Portrait of Zofia Potocka is an oil on canvas painting by German artist Franz Xaver Winterhalter, created in 1870. It is located in
the National Museum, in Warsaw.

==History and description==
Winterhalter was a leading painter of the European royalty and aristocracy in the 19th century. He received many commissions from the various European courts and therefore also from the aristocracy of his time. The depicted, Countess Zofia Potocka (1851-1927), belonged to the wealthy nobility of Poland and was a member of the Potocki family. She was a daughter of Count Adam Józef Potocki (1815-1872) and Countess Katarzyna Branicka (1825-1907), and thus a granddaughter of Count Artur Stanisław Potocki, Lord of Krzeszowice (1787-1832), captain and adjutant to French Emperor Napoleon I. She married Count Stefan Zamoyski (1837-1899), a member of the Austrian House of Lords and of the Zamoyski family, in 1870; the couple had six children.

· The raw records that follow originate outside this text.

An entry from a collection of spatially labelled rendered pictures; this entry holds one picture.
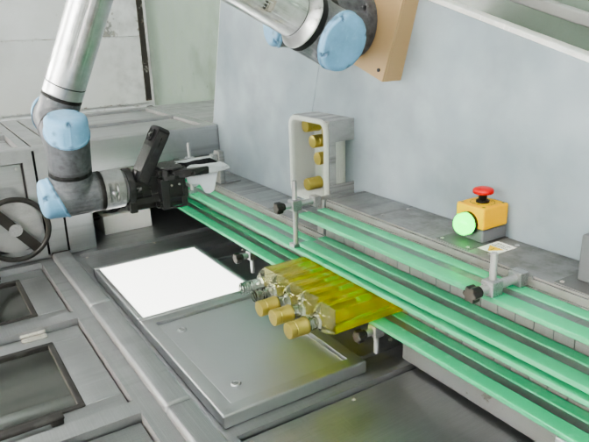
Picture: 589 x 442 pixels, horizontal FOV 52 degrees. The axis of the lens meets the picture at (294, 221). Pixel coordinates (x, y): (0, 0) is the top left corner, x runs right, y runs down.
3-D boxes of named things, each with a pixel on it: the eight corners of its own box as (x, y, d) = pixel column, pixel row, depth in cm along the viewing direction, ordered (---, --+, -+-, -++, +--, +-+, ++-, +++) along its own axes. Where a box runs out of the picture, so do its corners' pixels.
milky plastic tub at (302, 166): (315, 188, 175) (290, 194, 171) (314, 110, 168) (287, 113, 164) (353, 202, 161) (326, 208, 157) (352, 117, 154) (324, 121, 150)
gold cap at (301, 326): (313, 332, 119) (294, 338, 117) (304, 334, 122) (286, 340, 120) (308, 315, 120) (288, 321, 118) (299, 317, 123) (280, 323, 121)
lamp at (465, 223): (459, 230, 121) (449, 233, 119) (460, 209, 120) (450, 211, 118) (477, 236, 117) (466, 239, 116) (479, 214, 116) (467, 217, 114)
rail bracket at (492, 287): (513, 279, 105) (458, 298, 99) (516, 238, 103) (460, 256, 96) (532, 286, 102) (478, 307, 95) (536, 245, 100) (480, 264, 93)
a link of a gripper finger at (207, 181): (230, 188, 127) (186, 193, 124) (228, 160, 125) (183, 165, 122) (233, 191, 124) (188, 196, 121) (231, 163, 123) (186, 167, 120)
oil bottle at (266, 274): (328, 269, 155) (254, 290, 144) (327, 249, 153) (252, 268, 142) (341, 276, 150) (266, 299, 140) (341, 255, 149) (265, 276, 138)
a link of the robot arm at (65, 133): (34, 103, 109) (40, 159, 114) (45, 125, 100) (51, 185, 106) (80, 99, 112) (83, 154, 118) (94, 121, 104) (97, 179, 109)
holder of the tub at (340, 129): (318, 206, 177) (295, 210, 173) (315, 110, 169) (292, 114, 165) (354, 220, 163) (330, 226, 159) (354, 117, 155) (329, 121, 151)
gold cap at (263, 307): (273, 308, 132) (254, 313, 130) (272, 293, 131) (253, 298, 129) (280, 314, 129) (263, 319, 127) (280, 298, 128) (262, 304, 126)

Her mother (Portrait of Countess Potocka), her sister (Portrait of Roza Potocka) and her brother Artur were also painted by Winterhalter, the three children when he visited Warsaw in 1856. This is the second portrait of her, from 1870, also painted on an oval. The portrait from 1856 is also in the National Museum, in Warsaw.

Zofia is depicted with a green background, suggesting the nature, and is dressed according with her social status, in a fine white dress, showing her shoulders, and with a shawl around her neck. Her dress is decorated with some flowers, which she also wears in her head. She appears slightly turned to her left, looking directly to the viewer, with a calm, dignified appearance.